There was a carpeted floor and a couch
And a big, boxy TV.
Hours of recreating “the lift”
Cue music: I’ve…had…the time of my life…
And thinking that if I practiced enough
I could be like Rita Moreno.
The most patient dance partner parents in the world.
There was a keyboard in a temporary classroom.
My first audition for the middle school’s production
Of Meet Me in St. Louis.
“Meet me at the fair…”
Fake blood.
Frilly dresses.
The best.
There was a set, and costumes, and actors.
The best I’d ever seen.
How did the Gazelle’s move like that?
These people – these performers – this was their job?
A beautiful, burning jealousy.
I must do this.
There was a gym with imaginary walls and like-minded people.
In the midst of teenager-hood
(How difficult to be a teenager.)
A summer away.
North Carolina’s Governor’s School for Drama.

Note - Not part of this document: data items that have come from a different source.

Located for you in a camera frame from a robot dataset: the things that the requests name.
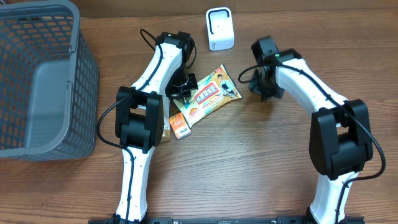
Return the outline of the yellow white snack bag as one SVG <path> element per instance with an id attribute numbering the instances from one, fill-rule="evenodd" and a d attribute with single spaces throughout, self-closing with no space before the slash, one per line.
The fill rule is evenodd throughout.
<path id="1" fill-rule="evenodd" d="M 230 101 L 242 98 L 224 64 L 198 81 L 197 85 L 198 89 L 191 91 L 188 100 L 174 100 L 190 128 Z"/>

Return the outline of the small orange white packet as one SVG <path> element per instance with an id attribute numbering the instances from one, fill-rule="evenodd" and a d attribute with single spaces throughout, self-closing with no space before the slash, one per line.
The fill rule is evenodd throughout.
<path id="1" fill-rule="evenodd" d="M 171 116 L 169 122 L 177 139 L 182 139 L 191 135 L 192 131 L 182 113 Z"/>

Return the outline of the white gold cosmetic tube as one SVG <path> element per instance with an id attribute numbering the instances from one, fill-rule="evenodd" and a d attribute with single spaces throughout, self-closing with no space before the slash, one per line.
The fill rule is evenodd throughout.
<path id="1" fill-rule="evenodd" d="M 162 142 L 170 141 L 170 100 L 167 97 L 163 97 L 163 112 L 164 112 L 164 130 L 162 134 Z"/>

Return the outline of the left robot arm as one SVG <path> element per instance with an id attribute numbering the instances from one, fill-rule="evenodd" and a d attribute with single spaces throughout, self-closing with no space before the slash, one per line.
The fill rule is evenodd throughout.
<path id="1" fill-rule="evenodd" d="M 187 61 L 195 48 L 189 33 L 161 33 L 155 54 L 130 87 L 116 95 L 115 134 L 123 152 L 121 199 L 113 223 L 144 223 L 147 215 L 147 182 L 150 160 L 169 128 L 171 100 L 186 100 L 198 88 Z"/>

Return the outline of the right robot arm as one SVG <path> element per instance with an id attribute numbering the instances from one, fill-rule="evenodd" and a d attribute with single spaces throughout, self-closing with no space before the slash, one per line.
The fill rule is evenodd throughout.
<path id="1" fill-rule="evenodd" d="M 289 92 L 311 116 L 308 151 L 318 172 L 315 198 L 304 223 L 364 223 L 345 215 L 354 179 L 373 158 L 368 107 L 350 101 L 322 82 L 294 49 L 280 51 L 273 38 L 252 44 L 256 69 L 249 84 L 263 100 Z"/>

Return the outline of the white barcode scanner stand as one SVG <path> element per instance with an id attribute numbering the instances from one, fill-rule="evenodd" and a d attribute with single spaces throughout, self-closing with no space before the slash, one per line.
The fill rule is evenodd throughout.
<path id="1" fill-rule="evenodd" d="M 215 7 L 207 10 L 206 27 L 209 49 L 227 50 L 234 47 L 233 17 L 230 8 Z"/>

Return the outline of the grey plastic shopping basket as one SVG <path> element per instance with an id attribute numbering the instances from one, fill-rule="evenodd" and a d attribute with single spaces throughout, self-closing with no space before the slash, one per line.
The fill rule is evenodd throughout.
<path id="1" fill-rule="evenodd" d="M 79 159 L 95 148 L 99 68 L 70 1 L 1 6 L 1 157 Z"/>

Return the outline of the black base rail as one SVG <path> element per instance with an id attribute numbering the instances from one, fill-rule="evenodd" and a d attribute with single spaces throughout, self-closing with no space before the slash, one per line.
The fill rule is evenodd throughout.
<path id="1" fill-rule="evenodd" d="M 107 220 L 89 220 L 89 224 L 111 224 L 125 223 L 116 217 Z M 146 218 L 145 224 L 304 224 L 310 223 L 305 216 L 279 216 L 276 218 L 264 219 L 173 219 L 170 217 Z M 349 217 L 343 223 L 349 224 L 365 224 L 363 217 Z"/>

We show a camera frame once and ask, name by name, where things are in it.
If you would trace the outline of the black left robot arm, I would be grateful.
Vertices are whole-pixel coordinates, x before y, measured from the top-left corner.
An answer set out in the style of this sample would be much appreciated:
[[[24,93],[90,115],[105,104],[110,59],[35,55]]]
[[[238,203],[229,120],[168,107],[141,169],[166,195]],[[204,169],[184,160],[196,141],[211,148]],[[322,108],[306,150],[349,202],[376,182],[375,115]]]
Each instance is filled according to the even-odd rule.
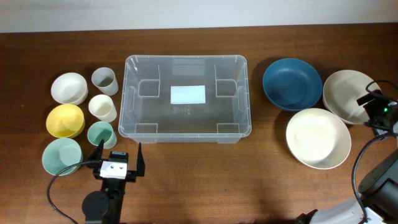
[[[112,151],[108,159],[103,159],[104,139],[102,139],[88,158],[94,164],[88,165],[93,170],[96,180],[101,180],[101,189],[88,194],[82,203],[85,223],[119,223],[125,188],[128,182],[135,183],[138,177],[145,176],[146,165],[142,149],[138,147],[136,170],[127,168],[129,154]]]

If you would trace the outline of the cream white bowl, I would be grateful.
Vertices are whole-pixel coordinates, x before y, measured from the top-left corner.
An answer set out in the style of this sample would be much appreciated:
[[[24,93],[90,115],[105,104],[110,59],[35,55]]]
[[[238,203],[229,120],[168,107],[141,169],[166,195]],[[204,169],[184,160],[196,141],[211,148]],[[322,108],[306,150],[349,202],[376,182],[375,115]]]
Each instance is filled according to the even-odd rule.
[[[305,109],[292,116],[285,139],[292,155],[314,169],[338,167],[351,152],[348,127],[335,114],[319,108]]]

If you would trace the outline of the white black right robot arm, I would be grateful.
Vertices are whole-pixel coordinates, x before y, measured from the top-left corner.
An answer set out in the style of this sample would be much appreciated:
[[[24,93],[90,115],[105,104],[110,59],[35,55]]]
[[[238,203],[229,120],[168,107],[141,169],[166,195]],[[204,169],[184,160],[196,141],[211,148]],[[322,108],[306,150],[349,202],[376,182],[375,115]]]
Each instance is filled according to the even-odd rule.
[[[375,137],[364,145],[355,160],[351,173],[354,197],[330,209],[303,213],[295,223],[397,223],[397,151],[386,157],[356,186],[356,171],[366,150],[376,141],[397,137],[397,102],[374,96],[364,96],[357,102],[369,115],[369,121],[364,125],[374,131]]]

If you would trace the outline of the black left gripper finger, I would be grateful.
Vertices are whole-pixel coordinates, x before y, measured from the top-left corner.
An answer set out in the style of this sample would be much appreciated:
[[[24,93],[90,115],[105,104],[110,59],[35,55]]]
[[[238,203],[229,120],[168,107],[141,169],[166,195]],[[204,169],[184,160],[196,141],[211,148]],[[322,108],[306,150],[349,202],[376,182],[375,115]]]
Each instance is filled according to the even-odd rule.
[[[102,153],[103,153],[103,146],[104,146],[104,139],[102,139],[97,148],[94,150],[94,152],[89,156],[88,161],[91,161],[90,164],[87,164],[86,166],[90,169],[96,169],[99,168],[102,165]]]
[[[131,171],[131,175],[133,177],[143,177],[145,176],[145,170],[146,170],[146,164],[144,162],[144,157],[142,154],[142,145],[141,143],[139,143],[136,170]]]

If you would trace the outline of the beige bowl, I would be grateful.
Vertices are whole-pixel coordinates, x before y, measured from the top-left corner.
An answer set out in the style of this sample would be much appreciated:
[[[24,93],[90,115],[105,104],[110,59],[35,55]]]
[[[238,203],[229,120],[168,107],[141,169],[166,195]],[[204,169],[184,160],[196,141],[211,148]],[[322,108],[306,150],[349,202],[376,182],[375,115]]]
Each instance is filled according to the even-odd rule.
[[[363,124],[369,120],[357,99],[368,92],[365,87],[372,78],[356,70],[340,70],[331,74],[323,86],[323,103],[346,124]]]

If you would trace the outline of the dark blue bowl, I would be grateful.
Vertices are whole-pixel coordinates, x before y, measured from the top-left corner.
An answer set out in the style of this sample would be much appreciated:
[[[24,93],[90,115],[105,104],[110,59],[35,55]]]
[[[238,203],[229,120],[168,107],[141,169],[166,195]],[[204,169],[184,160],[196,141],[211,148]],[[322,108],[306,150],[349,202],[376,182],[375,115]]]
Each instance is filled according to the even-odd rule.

Suzuki and viewpoints and Shakespeare and glorious weirdness!
Late night ice cream and dances and talks of how we’ll change
the world.
Discovering the art and drama of acting.
There were mountains and practice rooms and 16 bar cuts.
There were toxic classrooms and soul-saving voice lessons.
There was friendship and support while many college programs
Deal with jealousy and sabotage.
Singing in stairwells for acoustics.
Hours in the dance studios – we all still know A Chorus Line.
It’s engrained in our collective and individual muscle memory.
I discovered Shakespeare
And heartbreak
And films
And friendships
And furthered a determined, ferocious work ethic and drive to prove
That I can do this.
I can do this.
I am doing this.
There were rehearsal spaces and load-ins and 80-hour work weeks.
We were exhausted and thrilled.
A full-time actor in a professional theatre.
In a cornfield.
With some of the most talented and beautiful people that I’ll ever know.
I performed.
And I taught.
I taught students and their eyes lit up, and they pretended,
And they helped each other, and they were maniacs,
And they were beautiful,
And I helped them be those things.
A pull like performing – teaching.
I had to do this too.
There was panic. There were empty streets.
Quiet streets that were never meant for stillness.
There were jobs that were eliminated – my entire team.
And then there was an opportunity.
A beautiful program and training to further this pull to teach.
This drive to be available to help students
Navigate curriculum and their teenage years.
(How difficult to be a teenager.)
A swinging door.
Closing on one job and moment of adulthood
And opening onto another moment.
Pasek and Paul say it best – “the middle of a moment.”
How terrifying and special to know that you’re in the middle of a moment.
There were Zoom calls and meltdowns in break out rooms
And rehearsals and 10,000 screens set up all at once to teach
These wonderful, these EPIC humans.
Developing a community through theatre.
A community for people who are often excluded
From social and artistic communities.
Life skills developed through theatre classes for
Autistic adults and teenagers.
(How difficult to be a teenager.)
Communities and support help.
Theatre should not be exclusive.
It cannot be exclusive.
There was a new job opportunity. There was
A rental van packed with books and clothes and games
With memories squeezed in amongst the boxes.
There were good-byes.
They sucked.
There was a new state – a whole new part of the country.
A new home.
And there was an audition.
And a callback.
And then a rehearsal schedule and laughs and friends
And costumes and late nights and performances.
There was dancing.
I got to teach the Charleston and lifts and iambic pentameter.
And it was very, very good.
Now there is a classroom.
And it’s usually full of teenage students.
(How difficult to be a teenager.)
Teenage students who sometimes don’t follow directions
And who turn in assignments late and who talk
As if their ability to speak might leave them at a moment’s notice.
And they are wonderful. And they matter.
We are learning together.
We are growing together.
We have travelled so far.
I have come so far.
And there is so much more to go.
How wonderful that there is so much more to go.